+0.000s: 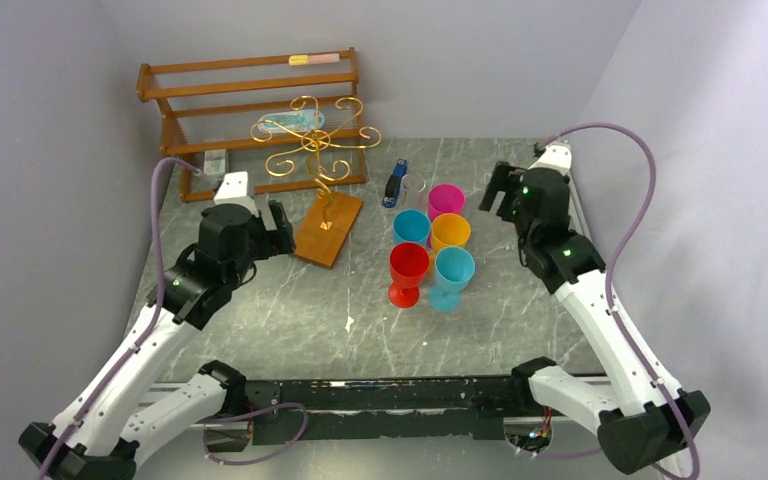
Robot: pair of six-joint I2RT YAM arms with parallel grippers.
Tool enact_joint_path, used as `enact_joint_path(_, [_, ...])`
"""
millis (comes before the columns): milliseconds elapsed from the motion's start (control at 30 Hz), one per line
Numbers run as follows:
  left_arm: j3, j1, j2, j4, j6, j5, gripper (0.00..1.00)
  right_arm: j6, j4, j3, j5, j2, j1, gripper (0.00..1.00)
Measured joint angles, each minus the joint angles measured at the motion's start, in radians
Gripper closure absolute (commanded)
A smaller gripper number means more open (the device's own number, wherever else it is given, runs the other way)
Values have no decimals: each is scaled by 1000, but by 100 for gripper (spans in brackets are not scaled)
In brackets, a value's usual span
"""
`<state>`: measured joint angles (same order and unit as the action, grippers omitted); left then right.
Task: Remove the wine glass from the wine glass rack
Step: Reset both arms
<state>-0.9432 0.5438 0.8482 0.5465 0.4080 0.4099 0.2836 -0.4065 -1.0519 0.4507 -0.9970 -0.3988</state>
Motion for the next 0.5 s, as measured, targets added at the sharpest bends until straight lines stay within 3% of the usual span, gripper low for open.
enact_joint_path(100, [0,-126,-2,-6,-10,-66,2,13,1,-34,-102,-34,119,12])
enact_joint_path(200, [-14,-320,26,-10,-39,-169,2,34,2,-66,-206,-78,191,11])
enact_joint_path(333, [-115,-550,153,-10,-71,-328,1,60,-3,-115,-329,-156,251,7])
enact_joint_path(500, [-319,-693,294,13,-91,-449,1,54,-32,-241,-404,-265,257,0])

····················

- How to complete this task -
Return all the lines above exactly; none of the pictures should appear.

- Exercise output -
+0.000s: 
Robot: pair of six-joint I2RT YAM arms with parallel grippers.
Tool enact_joint_path, used as `enact_joint_path(_, [_, ...])`
"""
millis (comes before the columns): milliseconds elapsed from the motion's start (control at 30 Hz), one per line
Numbers run as follows:
  left_arm: j3, j1, j2, j4, j6, j5, gripper (0.00..1.00)
  right_arm: j6, j4, j3, j5, j2, j1, gripper (0.00..1.00)
Measured joint angles, each minus the joint angles measured at the motion's start, in radians
Gripper closure absolute (commanded)
A smaller gripper number means more open (the device's own number, wherever else it is given, runs the other way)
Values have no decimals: each is scaled by 1000, but by 100 for gripper (spans in brackets are not scaled)
In brackets, a value's usual span
"""
`<state>`: measured joint angles (same order and unit as the action, grippers omitted); left then right.
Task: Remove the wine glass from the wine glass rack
Step: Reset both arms
<state>-0.9432 0.5438 0.8482 0.5465 0.4080 0.4099 0.2836 -0.4065 -1.0519 0.4507 -0.9970 -0.3988</state>
Motion for the next 0.5 s, as measured, targets added at the sharpest bends until straight lines stay within 3% of the usual span, gripper low for open.
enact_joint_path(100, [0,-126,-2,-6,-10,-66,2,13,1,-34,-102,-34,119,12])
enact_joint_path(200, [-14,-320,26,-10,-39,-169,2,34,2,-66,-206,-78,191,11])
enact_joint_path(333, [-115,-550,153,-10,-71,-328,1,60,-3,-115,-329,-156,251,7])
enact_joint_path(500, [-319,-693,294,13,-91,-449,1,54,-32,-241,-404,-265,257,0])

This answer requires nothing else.